Directions for this task: Given the material below, output exactly the lines from the line with "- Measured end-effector" to the line with "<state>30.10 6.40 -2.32", both ends included, and no other lines.

Collected data:
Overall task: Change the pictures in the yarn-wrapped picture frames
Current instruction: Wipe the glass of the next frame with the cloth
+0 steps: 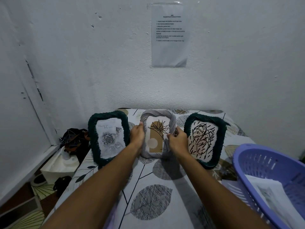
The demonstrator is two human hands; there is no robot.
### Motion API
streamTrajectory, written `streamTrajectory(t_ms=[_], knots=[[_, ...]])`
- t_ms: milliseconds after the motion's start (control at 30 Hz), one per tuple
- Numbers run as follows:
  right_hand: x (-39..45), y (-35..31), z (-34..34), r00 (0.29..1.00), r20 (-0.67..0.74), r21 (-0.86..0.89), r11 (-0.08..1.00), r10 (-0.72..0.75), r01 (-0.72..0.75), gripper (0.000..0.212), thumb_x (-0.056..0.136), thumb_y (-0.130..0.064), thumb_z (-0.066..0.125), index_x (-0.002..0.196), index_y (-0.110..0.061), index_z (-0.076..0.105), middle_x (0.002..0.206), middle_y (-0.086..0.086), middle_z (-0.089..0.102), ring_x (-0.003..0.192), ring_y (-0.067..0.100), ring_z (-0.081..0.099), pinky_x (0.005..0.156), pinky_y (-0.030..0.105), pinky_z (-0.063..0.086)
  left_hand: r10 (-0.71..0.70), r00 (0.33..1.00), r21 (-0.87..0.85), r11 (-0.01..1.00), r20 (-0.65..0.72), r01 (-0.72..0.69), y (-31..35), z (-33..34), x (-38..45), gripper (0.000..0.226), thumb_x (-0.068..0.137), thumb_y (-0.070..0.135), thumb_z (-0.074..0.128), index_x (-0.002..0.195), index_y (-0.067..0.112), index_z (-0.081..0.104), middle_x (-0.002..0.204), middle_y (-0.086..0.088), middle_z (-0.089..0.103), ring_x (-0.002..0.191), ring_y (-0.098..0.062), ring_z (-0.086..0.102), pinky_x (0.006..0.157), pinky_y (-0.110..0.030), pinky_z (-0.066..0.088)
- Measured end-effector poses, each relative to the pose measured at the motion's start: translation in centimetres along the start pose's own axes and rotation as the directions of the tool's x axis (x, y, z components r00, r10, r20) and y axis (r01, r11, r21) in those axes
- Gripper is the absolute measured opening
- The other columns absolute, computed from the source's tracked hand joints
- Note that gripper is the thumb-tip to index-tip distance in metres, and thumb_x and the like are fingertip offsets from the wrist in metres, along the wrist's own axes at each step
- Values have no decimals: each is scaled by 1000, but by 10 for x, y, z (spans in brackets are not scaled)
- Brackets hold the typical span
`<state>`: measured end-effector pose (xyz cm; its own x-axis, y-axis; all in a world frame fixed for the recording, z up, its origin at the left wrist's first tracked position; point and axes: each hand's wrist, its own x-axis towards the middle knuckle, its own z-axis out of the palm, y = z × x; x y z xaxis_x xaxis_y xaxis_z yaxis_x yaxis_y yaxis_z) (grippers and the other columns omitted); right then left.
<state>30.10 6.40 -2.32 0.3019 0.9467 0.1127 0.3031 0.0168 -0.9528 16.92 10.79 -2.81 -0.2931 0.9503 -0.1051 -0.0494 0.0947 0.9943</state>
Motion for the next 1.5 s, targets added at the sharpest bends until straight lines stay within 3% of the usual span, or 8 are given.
streamTrajectory(t_ms=[233,400,533,700,967,1200,1367,1500], knots=[[-17,-5,-7,1000,-27,-4,1000,-8,8,23,95,-7,54,117,-5,58,82,-1,59,63,7,55,48,11,44,97,993,110,990,-63,-90,-1,-9,-20,42,98,37,47,129,9,54,122,-12,60,111,-30,57,99,-47,47],[-38,-7,-29,991,-135,102,994,-15,29,40,94,-10,57,131,-1,50,117,7,60,87,13,58,66,13,46,333,933,160,937,-137,-311,-5,-13,-65,27,97,17,52,122,7,58,110,-3,61,104,-19,57,83,-29,45],[-46,4,-54,948,-316,203,979,41,25,43,92,-17,60,133,-13,51,128,5,58,115,20,56,94,39,52,431,899,144,888,76,-437,-3,15,-89,11,94,10,56,100,18,61,89,8,61,90,-15,60,75,-22,49],[-48,18,-76,919,-384,154,988,91,-33,54,89,-30,57,140,-29,39,143,3,46,126,25,51,95,49,51,339,872,100,913,353,-396,9,69,-105,17,98,16,51,114,11,56,95,4,61,83,-1,58,62,-10,50],[-32,26,-93,895,-401,-35,973,195,-227,70,93,-33,53,153,-21,17,158,6,19,142,31,26,110,60,29,201,904,266,912,377,-313,15,108,-114,53,103,35,38,148,12,26,147,-8,40,134,-28,38,108,-39,32],[-33,30,-89,900,-366,87,972,236,-220,44,91,-32,52,132,-22,41,126,7,56,109,26,61,89,51,52,112,898,271,931,426,-244,16,106,-110,50,102,45,32,134,10,47,130,-13,56,120,-30,51,105,-44,38],[-66,6,-99,925,-316,206,967,209,-148,16,96,-18,50,112,-20,50,101,0,61,78,9,62,51,17,52,100,895,215,954,434,-211,18,71,-111,64,84,64,34,108,10,60,108,-16,65,104,-31,61,96,-55,46],[-102,-8,-108,960,-240,208,973,145,-95,27,97,-7,45,121,-16,53,101,1,63,75,5,60,55,20,53,76,889,143,977,452,-157,42,19,-147,41,102,35,35,106,-1,56,101,-17,60,90,-27,58,90,-50,50]])
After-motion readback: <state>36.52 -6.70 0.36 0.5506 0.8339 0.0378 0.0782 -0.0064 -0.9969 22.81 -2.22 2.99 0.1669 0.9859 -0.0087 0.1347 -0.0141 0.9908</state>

Response below:
- Measured end-effector poses, each relative to the pose measured at the motion's start: translation in centimetres along the start pose's own axes and rotation as the directions of the tool's x axis (x, y, z components r00, r10, r20) and y axis (r01, r11, r21) in those axes
- Gripper is the absolute measured opening
- The other columns absolute, computed from the source's tracked hand joints
- Note that gripper is the thumb-tip to index-tip distance in metres, and thumb_x and the like are fingertip offsets from the wrist in metres, along the wrist's own axes at each step
- Values have no decimals: each is scaled by 1000, but by 10 for x, y, z (spans in brackets are not scaled)
- Brackets hold the typical span
`<state>`: measured end-effector pose (xyz cm; its own x-axis, y-axis; all in a world frame fixed for the recording, z up, its origin at the left wrist's first tracked position; point and axes: each hand's wrist, its own x-axis towards the middle knuckle, its own z-axis out of the palm, y = z × x; x y z xaxis_x xaxis_y xaxis_z yaxis_x yaxis_y yaxis_z) (grippers and the other columns omitted); right then left.
<state>30.10 6.40 -2.32 0.3019 0.9467 0.1127 0.3031 0.0168 -0.9528 16.92 10.79 -2.81 -0.2931 0.9503 -0.1051 -0.0494 0.0947 0.9943</state>

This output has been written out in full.